My team has seen a lot of changes in the last year. These are things that we didn’t really have in 2022 but are became a part of our day-to-day in 2023.

Feature flags

We started to introduce the concept of flags in late 2022 but didn’t adopt them until 2023. We’ve rewritten the framework a few times. The team has created guidelines for flag creation, management, and removal. We’ve introduced over 200 flags in 2023. The adoption of our feature flag process has led to…

Deploying multiple times per day

In May of 2023, we moved to hourly deploys. We had previously been on a structured 2-week deployment cadence. There are some specific challenges with a 2-week cadence: maintaining the “release branch,” being beholden to the release schedule and work done or not done in time, the fact that we were deploying a bundle of 2 weeks of work, and hotfixes bypassing all the process. We’ve since moved to hourly deploys. We currently deploy on the hour and will be moving to full continuous deployment in January. Production incident remediation times are now tracked in minutes and not hours.

DDOS protection

In 2023, we moved our WAF to Cloudflare. This has given us DDOS protection and a CDN. The DDOS mitigation has proved extremely valuable, as our system has been able to withstand attacks over 10M requests per minute.


We’ve introduced Blazor to our stack to add frontend code quickly and reliably. We’re using Blazor WASM, which is C# and HTML compiled to WebAssemly. This allows us to use our C# knowledge and best practices (including automated testing) for browser code.

Running on Linux in prod

In the first half of 2023, we migrated our production servers to Linux. In the second half of the year, we migrated our remaining dev and staging servers to Linux. We’ve also migrated our build servers to Linux. These migrations saved costs on the computing side, allowing us to scale up our data side without any overall cost increase.

Latest .NET

Staying on the latest version of the framework is uncommon in most .NET shops. In 2022, we migrated to dotnet 6. In 2023, we’ve done it again and migrated to dotnet 7. In early 2024, we’ll move to the newly released dotnet 8.

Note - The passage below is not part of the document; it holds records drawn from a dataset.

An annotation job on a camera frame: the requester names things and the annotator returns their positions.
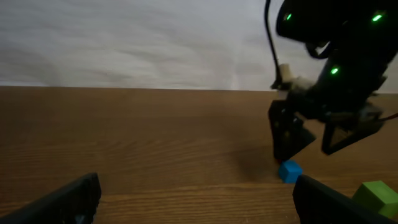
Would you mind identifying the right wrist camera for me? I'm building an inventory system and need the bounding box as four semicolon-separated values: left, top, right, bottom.
275;63;316;94

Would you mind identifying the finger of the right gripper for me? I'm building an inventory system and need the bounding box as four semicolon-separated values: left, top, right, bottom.
321;119;385;156
267;99;318;162

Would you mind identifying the green cube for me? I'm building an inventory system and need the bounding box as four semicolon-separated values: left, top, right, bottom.
352;180;398;219

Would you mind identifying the black cable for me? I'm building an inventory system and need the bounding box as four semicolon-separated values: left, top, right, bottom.
264;0;282;90

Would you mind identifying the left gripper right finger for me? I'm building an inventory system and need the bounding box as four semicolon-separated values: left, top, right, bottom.
292;174;398;224

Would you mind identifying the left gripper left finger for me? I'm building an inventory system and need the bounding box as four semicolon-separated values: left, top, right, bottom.
0;172;103;224

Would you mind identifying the blue cube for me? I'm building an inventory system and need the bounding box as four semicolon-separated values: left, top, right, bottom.
277;159;304;184

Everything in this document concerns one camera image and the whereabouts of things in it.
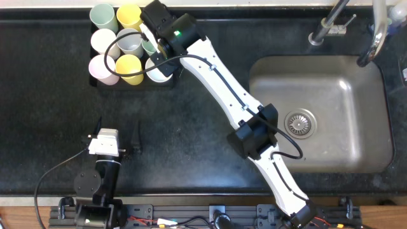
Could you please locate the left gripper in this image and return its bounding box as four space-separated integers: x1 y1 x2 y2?
81 116 143 161

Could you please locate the pink cup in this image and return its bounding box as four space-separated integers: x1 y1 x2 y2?
88 54 120 86

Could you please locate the yellow cup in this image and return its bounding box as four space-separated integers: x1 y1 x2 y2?
114 54 144 86
116 4 144 32

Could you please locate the white cup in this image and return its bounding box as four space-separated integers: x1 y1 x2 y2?
90 28 121 60
144 57 174 83

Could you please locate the black tray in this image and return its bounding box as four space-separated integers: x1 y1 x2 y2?
88 6 175 92

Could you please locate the grey cup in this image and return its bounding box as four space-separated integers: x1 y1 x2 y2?
116 27 144 59

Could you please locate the green cup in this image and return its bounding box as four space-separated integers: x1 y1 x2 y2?
141 39 158 57
89 3 119 34

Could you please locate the steel sink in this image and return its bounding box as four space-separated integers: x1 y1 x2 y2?
249 55 395 174

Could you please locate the steel tap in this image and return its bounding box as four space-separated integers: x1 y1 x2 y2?
307 0 389 68

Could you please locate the blue soap bottle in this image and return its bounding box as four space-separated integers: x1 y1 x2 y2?
369 2 407 36

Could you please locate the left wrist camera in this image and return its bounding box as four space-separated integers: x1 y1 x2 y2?
88 128 120 157

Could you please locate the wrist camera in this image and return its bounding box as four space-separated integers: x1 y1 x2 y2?
139 22 161 54
88 128 120 157

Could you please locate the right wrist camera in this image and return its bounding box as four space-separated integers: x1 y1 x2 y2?
139 22 161 54

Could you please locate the mounting rail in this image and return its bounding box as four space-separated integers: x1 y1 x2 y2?
48 196 363 229

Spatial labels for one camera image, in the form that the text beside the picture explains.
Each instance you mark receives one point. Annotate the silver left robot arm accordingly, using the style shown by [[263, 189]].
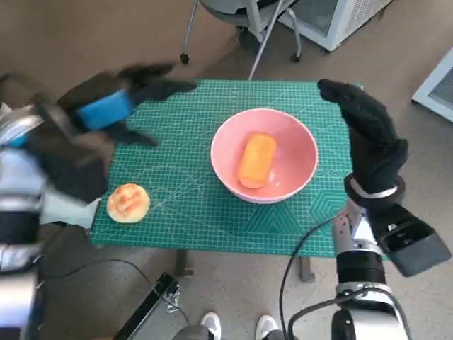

Increased automated testing

In August, we increased our expectations around automated testing. We’re now near 40% for total line coverage for all codebases. We’ve adopted behavioral testing across all of the backend code. We’ve introduced Playwright, which allows us to test our frontend code in a more automated fashion.

Codified SDLC

In 2022, our SDLC was very loose and ad-hoc. In 2023, we’ve codified our SDLC. Our SDLC is meant to be flexible while maintaining consistency across the department. Our SDLC guidelines represent sensible defaults, and we hope they will continue to evolve to best serve the teams leveraging them.

Structured teams

At the end of 2023, we had one team of 12, one team of 5, and one team of 2 with QA floating across teams. We’ve since restructured into 3 teams of even size and even staffing.

Job descriptions

I know the engineering team had been working on some job descriptions/matrices, but they never quite made it to fruition. This year, Engineering leadership created measurable job expectations for software engineering levels 1-4. We’ve published these to our team and are using them in our 1:1s and reviews. This gives clarity to both our team members and managers. We’ll be creating similar documents for our managers and QA and DevOps teams in 2024.

Consistent meeting schedule

In addition to the meeting guidelines of our SDLC, we’ve also established a monthly department-wide meeting. This meeting is an opportunity to showcase the great work done each month, share department-level information, and keep each other accountable for our organizational goals.

Company-wide bug reporting

Open bug reporting is a sign of engineering team maturity, and in May of 2023, we opened up our bug reporting process to the whole company. We previously had two competing processes. Not only did this reduce transparency and create confusion, but issues reported in the support team’s system had to be verified and triaged before being added to the engineering backlog. This dual process limited visibility into the bug backlog and also skewed reporting.

This has been one of the most remarkable years of my career. Teams rarely see this much evolution in such a short time. I can’t wait to see what interesting enhancements 2024 delivers.